TASK ITEM: Only one stretch of the records below is wanted: the lines from the one holding "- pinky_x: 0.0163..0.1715" through the one holding "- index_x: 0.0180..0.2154". Return it exactly, both ends included.

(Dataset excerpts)

┌──

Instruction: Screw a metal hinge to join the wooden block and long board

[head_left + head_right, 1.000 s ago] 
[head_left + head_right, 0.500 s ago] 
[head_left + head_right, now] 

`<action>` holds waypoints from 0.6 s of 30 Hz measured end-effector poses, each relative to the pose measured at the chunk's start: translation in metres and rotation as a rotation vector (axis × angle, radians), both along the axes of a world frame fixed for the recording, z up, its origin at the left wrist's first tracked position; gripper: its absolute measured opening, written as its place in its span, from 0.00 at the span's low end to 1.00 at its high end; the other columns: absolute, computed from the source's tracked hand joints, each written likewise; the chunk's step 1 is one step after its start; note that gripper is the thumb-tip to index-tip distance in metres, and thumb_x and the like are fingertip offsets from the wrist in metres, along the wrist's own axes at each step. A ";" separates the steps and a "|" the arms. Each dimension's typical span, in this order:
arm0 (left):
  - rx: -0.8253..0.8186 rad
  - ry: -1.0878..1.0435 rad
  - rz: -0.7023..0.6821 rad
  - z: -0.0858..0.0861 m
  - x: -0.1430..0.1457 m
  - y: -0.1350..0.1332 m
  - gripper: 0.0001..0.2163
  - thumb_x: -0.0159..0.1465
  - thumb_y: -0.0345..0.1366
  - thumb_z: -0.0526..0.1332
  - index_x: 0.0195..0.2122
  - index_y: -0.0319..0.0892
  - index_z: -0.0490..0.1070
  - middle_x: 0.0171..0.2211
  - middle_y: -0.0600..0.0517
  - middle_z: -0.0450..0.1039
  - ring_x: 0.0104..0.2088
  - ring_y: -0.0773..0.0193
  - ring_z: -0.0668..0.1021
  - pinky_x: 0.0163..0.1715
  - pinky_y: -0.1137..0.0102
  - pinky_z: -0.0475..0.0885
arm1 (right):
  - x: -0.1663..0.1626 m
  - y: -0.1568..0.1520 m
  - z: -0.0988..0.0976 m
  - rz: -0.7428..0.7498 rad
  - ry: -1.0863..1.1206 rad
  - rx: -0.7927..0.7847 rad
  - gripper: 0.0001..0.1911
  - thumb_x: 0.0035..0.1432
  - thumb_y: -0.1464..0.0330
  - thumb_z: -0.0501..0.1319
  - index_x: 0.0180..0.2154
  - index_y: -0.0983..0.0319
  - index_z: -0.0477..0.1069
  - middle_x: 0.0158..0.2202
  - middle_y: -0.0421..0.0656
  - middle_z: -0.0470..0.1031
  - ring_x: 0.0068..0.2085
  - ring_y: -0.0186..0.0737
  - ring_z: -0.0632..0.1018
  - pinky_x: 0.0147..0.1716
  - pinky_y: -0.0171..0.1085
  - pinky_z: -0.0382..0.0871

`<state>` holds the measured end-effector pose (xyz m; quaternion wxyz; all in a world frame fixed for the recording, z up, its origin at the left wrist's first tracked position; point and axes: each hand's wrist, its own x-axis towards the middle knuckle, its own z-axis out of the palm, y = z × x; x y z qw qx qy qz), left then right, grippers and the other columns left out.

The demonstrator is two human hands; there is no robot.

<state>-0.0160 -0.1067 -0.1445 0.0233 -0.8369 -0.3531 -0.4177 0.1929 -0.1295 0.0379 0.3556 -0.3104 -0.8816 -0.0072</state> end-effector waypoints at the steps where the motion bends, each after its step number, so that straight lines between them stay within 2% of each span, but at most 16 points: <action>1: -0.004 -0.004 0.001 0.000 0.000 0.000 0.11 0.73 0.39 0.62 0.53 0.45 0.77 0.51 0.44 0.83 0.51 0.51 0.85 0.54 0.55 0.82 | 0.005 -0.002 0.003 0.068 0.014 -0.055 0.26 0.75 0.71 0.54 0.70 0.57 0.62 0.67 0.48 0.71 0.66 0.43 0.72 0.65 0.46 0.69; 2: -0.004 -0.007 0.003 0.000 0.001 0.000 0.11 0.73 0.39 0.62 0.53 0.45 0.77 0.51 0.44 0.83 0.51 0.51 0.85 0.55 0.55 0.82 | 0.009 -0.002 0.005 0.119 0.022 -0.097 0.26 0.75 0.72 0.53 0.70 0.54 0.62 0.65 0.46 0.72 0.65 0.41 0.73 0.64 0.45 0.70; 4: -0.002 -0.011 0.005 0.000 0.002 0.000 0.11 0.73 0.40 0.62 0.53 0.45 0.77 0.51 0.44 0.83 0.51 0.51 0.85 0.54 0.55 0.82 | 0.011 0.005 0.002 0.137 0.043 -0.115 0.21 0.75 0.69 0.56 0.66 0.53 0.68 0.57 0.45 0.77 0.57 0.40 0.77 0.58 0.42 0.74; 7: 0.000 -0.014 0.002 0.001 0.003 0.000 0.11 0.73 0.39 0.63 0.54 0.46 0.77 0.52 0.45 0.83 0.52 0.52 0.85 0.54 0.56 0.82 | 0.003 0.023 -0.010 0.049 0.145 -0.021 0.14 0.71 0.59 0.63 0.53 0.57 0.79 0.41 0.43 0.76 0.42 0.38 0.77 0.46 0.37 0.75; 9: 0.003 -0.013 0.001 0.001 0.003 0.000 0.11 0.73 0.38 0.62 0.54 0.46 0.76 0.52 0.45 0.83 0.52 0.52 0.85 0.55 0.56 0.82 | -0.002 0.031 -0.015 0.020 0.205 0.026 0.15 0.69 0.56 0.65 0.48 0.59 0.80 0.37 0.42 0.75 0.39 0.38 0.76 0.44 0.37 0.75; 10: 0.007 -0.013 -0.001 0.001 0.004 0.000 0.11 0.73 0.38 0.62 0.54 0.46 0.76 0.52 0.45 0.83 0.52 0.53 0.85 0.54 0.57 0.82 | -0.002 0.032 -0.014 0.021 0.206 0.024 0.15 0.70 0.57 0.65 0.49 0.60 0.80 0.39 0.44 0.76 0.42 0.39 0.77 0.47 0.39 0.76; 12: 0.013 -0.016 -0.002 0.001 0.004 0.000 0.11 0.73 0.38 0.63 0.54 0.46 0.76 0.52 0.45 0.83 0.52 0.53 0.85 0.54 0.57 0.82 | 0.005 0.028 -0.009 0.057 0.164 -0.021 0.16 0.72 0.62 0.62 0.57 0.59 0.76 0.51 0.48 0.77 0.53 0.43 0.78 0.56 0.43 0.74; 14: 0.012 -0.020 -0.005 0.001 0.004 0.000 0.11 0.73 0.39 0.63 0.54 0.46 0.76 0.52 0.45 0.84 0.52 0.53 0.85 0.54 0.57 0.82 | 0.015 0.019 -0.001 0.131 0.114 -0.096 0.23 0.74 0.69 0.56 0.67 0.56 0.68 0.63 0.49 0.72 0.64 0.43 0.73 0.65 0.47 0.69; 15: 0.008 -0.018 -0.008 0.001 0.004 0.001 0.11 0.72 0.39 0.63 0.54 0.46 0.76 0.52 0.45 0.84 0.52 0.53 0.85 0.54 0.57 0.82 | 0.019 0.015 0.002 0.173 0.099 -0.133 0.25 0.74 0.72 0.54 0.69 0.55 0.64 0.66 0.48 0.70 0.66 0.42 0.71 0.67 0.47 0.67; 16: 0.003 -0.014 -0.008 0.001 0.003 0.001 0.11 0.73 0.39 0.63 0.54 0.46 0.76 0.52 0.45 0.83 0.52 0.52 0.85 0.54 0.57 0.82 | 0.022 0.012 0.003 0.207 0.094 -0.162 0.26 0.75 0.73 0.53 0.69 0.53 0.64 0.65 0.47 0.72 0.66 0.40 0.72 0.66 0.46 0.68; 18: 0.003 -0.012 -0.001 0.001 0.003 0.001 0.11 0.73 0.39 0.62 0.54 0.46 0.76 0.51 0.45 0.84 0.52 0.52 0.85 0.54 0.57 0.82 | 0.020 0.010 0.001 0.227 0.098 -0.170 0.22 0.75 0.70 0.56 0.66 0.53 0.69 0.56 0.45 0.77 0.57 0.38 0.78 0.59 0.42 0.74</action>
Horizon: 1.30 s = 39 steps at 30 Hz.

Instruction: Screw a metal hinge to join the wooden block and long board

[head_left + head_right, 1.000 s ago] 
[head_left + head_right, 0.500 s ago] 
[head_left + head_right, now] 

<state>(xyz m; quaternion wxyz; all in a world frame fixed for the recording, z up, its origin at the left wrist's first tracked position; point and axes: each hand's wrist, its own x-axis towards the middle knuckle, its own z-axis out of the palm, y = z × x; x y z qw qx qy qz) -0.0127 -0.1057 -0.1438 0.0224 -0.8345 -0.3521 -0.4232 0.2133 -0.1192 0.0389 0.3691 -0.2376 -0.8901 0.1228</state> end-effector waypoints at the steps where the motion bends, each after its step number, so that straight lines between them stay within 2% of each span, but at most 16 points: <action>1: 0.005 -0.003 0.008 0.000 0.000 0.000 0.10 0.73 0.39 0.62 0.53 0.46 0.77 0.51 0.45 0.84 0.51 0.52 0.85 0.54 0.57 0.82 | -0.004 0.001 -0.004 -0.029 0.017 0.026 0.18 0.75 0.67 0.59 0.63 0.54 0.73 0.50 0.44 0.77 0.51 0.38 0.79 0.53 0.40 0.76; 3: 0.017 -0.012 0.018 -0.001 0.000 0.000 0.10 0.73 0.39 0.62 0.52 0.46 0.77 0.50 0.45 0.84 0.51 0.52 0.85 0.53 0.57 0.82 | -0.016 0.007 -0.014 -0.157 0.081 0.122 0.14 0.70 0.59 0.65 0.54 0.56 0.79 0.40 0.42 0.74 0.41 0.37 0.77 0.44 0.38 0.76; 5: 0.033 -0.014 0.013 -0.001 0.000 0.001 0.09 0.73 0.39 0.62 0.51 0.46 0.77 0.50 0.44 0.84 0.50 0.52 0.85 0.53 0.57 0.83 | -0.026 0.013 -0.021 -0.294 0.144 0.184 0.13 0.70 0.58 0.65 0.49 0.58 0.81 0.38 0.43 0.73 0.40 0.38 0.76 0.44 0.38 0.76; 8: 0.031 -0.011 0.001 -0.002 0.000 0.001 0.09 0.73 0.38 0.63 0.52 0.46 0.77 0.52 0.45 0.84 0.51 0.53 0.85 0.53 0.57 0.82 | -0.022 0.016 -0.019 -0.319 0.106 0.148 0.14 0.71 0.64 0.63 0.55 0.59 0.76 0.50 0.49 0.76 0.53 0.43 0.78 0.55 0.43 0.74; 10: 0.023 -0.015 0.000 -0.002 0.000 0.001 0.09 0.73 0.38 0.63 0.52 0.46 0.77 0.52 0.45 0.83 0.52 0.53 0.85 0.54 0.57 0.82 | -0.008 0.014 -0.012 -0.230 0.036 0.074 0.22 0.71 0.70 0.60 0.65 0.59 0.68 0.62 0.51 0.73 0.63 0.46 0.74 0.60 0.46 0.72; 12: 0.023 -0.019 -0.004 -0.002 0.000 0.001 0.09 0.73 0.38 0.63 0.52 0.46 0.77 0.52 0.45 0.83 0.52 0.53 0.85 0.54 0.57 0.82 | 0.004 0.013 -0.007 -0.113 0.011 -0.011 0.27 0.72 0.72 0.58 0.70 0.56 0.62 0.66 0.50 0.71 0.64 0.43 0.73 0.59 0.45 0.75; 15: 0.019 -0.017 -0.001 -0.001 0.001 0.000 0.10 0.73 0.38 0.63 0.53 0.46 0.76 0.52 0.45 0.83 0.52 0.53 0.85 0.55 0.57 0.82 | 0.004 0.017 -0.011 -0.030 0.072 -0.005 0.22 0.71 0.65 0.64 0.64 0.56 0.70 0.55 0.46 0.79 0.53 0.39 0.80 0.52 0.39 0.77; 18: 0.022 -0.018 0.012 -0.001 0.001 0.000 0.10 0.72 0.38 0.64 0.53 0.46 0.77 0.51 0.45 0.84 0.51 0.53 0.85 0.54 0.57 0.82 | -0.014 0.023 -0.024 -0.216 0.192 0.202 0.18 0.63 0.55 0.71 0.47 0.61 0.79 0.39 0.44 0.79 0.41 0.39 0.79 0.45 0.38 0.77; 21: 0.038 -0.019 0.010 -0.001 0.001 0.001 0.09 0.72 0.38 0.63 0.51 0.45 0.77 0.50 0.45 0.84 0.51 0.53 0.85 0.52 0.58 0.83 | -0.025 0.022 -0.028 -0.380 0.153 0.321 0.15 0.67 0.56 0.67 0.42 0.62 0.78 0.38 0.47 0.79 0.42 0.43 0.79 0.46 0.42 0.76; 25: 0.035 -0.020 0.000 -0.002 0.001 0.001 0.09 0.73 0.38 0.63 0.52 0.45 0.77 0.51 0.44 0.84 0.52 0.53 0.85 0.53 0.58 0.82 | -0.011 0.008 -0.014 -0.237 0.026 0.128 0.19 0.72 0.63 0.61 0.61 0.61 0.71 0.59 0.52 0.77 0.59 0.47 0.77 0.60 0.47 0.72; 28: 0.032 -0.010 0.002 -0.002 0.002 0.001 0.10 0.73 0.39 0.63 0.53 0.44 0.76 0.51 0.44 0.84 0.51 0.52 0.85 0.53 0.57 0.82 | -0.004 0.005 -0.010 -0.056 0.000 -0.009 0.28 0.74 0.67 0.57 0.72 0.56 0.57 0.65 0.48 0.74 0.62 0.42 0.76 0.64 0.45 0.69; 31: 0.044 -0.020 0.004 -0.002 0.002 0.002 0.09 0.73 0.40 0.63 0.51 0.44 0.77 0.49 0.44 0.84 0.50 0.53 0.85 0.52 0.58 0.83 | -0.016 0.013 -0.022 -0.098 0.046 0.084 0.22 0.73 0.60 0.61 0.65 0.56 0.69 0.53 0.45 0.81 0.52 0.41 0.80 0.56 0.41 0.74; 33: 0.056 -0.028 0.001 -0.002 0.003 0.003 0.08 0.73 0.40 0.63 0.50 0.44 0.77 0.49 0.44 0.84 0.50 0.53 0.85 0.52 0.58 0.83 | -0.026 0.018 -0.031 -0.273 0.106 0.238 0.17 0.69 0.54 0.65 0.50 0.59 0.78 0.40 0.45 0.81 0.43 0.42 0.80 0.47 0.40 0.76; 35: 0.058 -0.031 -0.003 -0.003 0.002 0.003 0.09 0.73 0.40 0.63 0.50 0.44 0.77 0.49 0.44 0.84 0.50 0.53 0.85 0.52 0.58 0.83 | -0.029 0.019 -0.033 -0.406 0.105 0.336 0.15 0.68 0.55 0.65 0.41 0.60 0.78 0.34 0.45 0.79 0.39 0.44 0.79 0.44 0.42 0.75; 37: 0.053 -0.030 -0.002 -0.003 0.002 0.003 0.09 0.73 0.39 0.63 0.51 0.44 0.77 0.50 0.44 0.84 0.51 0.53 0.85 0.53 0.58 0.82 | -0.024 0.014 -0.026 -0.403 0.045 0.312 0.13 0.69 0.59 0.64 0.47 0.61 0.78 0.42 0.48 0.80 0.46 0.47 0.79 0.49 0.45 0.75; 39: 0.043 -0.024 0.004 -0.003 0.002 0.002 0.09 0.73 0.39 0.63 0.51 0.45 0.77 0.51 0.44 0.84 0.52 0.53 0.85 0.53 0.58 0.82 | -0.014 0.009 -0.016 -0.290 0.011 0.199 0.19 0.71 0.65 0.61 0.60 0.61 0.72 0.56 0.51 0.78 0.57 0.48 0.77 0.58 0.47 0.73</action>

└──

THE COMPLETED TASK:
  - pinky_x: 0.0163..0.1715
  - pinky_y: -0.1137..0.0102
  - pinky_z: -0.0475..0.0885
arm1 (right):
  - x: -0.1663..0.1626 m
  - y: -0.1568..0.1520 m
  - z: -0.0988..0.0976 m
  - rz: -0.7428..0.7498 rad
  - ry: -1.0863..1.1206 rad
  - rx: -0.7927..0.7847 rad
  - gripper: 0.0001..0.1911
  - thumb_x: 0.0035..0.1432
  - thumb_y: -0.1464..0.0330
  - thumb_z: -0.0501..0.1319
  - index_x: 0.0180..0.2154

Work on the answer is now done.